In their recent article, Constantinou and associates reported clinical outcomes in patients who experienced infectious keratitis after penetrating keratoplasty. Their principal conclusion was that “prolonged use of corticosteroid eye drops is a major risk factor for the occurrence of postkeratoplasty infectious keratitis in failed and clear grafts.” Although there are many reasons to believe that topical corticosteroid use may predispose a patient to infection, the data presented in their article do not support such a conclusion. To evaluate the risk of corticosteroid use on the development of infectious keratitis in this setting, data regarding steroid use would be required not only from eyes that demonstrated infection, but also from those that did not. This would allow a comparison of infection rates in eyes exposed or not exposed to steroids. This case series only evaluated patients who experienced infection.

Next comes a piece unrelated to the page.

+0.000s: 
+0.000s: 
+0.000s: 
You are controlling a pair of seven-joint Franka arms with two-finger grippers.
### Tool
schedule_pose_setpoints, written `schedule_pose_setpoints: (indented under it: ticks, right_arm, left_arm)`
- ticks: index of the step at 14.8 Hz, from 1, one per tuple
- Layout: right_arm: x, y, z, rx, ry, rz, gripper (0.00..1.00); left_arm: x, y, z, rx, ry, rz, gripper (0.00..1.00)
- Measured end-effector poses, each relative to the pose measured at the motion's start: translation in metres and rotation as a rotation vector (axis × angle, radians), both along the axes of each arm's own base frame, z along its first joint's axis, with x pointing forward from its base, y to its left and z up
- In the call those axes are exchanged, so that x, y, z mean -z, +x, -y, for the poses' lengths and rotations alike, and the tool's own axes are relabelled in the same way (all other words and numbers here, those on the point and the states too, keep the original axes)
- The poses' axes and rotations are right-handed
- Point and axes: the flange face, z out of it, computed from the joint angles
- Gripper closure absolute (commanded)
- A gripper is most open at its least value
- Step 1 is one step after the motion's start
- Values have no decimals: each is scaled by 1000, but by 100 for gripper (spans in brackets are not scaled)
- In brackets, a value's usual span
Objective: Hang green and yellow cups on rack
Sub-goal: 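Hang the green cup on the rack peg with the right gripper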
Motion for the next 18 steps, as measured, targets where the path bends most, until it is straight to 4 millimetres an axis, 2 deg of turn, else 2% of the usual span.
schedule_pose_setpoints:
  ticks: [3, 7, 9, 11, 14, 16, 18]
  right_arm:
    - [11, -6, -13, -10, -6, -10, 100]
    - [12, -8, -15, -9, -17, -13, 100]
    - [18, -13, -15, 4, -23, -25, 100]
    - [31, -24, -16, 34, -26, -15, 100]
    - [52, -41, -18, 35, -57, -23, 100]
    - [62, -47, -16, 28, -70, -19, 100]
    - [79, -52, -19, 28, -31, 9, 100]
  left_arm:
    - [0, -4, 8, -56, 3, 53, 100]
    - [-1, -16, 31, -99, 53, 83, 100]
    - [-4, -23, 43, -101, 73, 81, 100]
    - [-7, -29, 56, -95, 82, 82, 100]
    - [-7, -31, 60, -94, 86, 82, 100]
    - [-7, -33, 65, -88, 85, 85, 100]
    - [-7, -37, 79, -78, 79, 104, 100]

Topical steroid use was common in their study patients with clear grafts (76%) and was universal in those with failed grafts. However, low-dose topical corticosteroid use often is continued indefinitely after penetrating keratoplasty in an effort to prevent graft rejection. To evaluate whether the use of steroids may be a risk factor for infection, the corresponding proportion of patients who used steroids but did not have infection must be known. Even if this information were available, a retrospective study such as this can be prone to various confounding factors or biases that make it difficult to know the explanation for an observed association. To obtain a definitive answer to this question would require a prospective study design capable of identifying a causal relationship.
Although the authors have provided a useful description of the clinical outcome and microbiological profiles of infections occurring after penetrating keratoplasty, further work is needed to understand the potential role of corticosteroid use in contributing to these infections.